WORK INSTRUCTIONS:
Scan the listing for "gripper" and copy out each line that has it.

DATA BELOW:
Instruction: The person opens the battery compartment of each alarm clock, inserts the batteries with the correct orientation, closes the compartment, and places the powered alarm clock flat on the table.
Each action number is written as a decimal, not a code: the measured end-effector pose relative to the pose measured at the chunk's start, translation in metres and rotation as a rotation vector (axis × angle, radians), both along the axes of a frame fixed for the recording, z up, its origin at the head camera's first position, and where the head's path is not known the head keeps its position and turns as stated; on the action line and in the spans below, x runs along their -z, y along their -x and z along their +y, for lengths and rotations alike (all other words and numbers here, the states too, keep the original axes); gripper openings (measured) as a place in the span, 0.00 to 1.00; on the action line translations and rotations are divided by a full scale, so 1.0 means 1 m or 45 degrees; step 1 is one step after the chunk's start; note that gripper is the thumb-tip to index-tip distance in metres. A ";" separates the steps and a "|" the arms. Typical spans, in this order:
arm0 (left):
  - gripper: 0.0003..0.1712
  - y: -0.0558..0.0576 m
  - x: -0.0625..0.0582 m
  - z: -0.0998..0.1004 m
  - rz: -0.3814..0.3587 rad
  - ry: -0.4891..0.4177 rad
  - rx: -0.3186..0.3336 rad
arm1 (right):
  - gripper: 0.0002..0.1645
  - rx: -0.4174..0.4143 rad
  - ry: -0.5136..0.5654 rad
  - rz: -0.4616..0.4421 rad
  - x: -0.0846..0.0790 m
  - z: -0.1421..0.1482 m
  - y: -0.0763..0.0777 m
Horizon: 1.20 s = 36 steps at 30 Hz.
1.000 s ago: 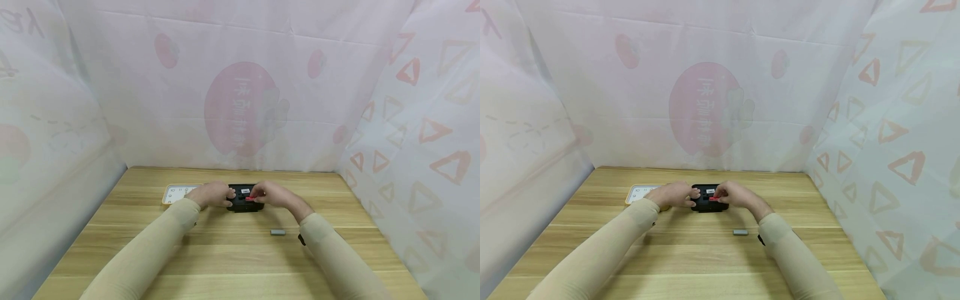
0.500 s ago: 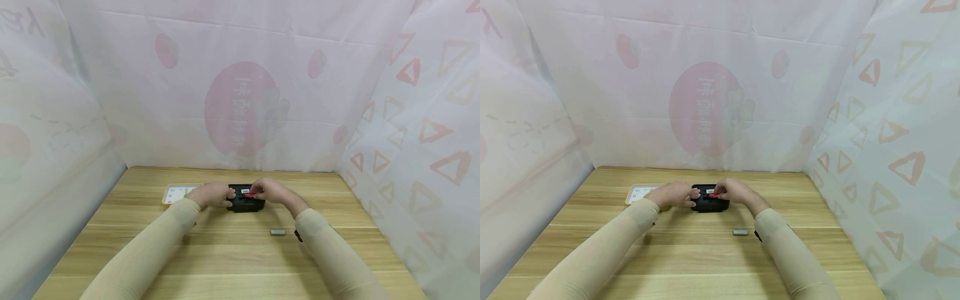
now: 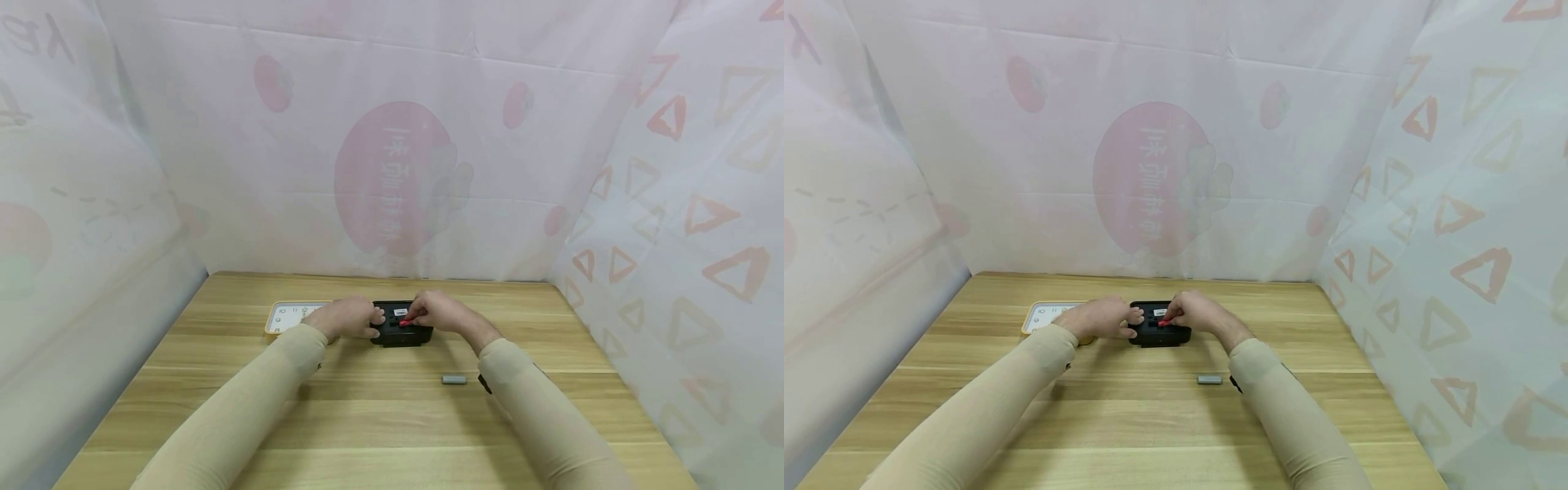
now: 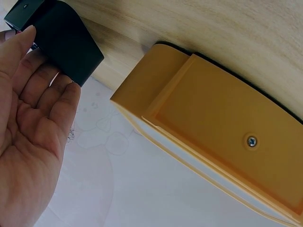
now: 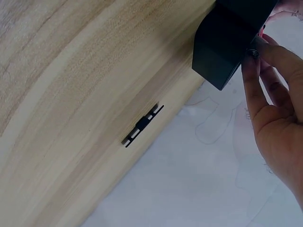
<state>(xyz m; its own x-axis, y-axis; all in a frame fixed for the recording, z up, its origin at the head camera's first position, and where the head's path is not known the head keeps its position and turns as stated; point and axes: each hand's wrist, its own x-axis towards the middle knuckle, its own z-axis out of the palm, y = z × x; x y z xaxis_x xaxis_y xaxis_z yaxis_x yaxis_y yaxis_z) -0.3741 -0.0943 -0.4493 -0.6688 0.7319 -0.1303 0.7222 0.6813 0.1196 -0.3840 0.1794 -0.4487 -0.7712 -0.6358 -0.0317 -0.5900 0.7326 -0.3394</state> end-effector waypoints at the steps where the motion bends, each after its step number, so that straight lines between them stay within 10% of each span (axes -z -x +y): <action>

TASK RESULT:
Each action number is written as a decimal, not a code: the measured end-effector pose relative to the pose measured at the chunk's start, translation in metres and rotation as a rotation vector (axis × angle, radians), both along the axes of a frame fixed for the recording, z up, its origin at the head camera's first position, and where the head's path is not known the head keeps its position and turns as stated; on the action line and in the spans below, x runs along their -z, y along their -x and z along their +y, for lengths and rotations alike (all other words and numbers here, the states too, keep the original axes); gripper openings (measured) as a place in the span, 0.00 to 1.00; on the action line translations and rotations are divided by a full scale, so 1.0 means 1 m or 45 degrees; step 1 is one step after the chunk's start; note that gripper is the thumb-tip to index-tip distance in metres. A ";" separates the steps and a "|" the arms. Typical spans, in this order:
  - gripper: 0.0003..0.1712
  - gripper: 0.0002..0.1645

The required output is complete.